* [TASK BRIEF]
What is needed is an exact copy of the lines in the listing below, from the one with "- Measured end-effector" up to and including the one with "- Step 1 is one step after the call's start", with no other lines.

** WORKING DATA follows **

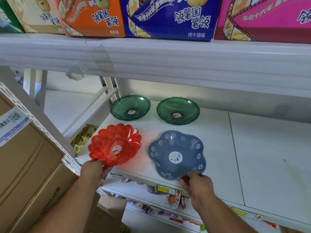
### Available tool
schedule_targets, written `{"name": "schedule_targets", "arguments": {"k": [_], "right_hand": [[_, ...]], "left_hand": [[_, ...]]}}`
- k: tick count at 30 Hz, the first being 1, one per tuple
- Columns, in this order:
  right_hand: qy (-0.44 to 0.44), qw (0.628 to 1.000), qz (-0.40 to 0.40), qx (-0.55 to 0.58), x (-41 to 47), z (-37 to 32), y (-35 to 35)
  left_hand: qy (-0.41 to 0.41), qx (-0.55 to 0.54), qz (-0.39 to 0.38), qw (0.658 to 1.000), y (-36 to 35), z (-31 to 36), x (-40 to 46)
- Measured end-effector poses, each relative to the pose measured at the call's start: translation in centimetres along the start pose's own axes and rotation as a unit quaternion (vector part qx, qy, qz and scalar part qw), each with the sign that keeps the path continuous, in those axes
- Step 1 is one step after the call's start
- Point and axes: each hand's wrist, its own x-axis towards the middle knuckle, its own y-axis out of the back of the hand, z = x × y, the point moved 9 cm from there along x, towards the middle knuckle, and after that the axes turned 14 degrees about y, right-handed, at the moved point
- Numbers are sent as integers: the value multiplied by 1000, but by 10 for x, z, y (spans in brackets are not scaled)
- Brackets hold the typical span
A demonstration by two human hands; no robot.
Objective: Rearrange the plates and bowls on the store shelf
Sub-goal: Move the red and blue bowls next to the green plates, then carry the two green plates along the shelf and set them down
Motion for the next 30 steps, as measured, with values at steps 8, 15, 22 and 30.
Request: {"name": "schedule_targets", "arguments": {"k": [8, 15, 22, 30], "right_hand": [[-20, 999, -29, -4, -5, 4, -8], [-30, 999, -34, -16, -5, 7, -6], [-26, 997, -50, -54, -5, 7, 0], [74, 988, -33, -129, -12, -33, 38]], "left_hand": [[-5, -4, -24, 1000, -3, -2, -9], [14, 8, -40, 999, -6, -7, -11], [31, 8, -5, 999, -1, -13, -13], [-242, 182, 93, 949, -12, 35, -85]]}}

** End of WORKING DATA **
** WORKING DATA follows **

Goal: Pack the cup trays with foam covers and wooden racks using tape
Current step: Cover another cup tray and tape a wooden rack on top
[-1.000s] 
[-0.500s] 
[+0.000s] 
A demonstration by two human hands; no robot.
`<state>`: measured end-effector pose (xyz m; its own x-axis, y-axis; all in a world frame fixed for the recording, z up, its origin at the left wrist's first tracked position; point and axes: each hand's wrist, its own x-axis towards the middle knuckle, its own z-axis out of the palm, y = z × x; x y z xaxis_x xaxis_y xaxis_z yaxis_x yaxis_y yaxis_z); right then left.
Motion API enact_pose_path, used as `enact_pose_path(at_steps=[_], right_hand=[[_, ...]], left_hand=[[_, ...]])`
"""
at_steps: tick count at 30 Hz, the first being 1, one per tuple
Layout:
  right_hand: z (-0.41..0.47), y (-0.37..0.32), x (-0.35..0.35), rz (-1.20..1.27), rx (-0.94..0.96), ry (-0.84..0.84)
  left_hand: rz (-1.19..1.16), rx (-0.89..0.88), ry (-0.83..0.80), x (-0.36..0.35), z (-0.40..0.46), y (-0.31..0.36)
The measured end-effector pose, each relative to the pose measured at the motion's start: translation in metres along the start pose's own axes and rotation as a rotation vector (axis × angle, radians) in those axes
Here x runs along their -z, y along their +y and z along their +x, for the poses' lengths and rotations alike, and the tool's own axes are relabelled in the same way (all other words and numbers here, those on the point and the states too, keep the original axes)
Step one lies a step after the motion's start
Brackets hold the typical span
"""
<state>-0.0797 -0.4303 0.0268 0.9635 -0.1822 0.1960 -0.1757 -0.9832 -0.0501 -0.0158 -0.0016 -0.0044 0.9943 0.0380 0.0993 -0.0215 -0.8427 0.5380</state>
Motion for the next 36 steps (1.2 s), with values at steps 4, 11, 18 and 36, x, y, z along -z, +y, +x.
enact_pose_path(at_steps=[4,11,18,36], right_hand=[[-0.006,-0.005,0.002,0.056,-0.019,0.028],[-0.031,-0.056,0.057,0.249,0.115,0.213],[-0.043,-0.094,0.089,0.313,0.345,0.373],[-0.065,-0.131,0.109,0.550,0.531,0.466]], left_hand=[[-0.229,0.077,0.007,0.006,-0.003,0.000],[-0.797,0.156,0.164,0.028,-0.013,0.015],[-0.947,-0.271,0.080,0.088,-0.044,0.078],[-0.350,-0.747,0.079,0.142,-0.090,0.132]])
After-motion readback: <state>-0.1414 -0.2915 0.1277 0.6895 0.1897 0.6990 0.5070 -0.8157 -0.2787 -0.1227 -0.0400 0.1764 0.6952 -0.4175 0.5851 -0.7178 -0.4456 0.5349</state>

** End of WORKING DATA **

* [ANSWER AREA]
- Measured end-effector poses, each relative to the pose measured at the call's start: translation in centimetres along the start pose's own axes and rotation as a unit quaternion (vector part qx, qy, qz and scalar part qw), each with the sign that keeps the path continuous, in those axes
- Step 1 is one step after the call's start

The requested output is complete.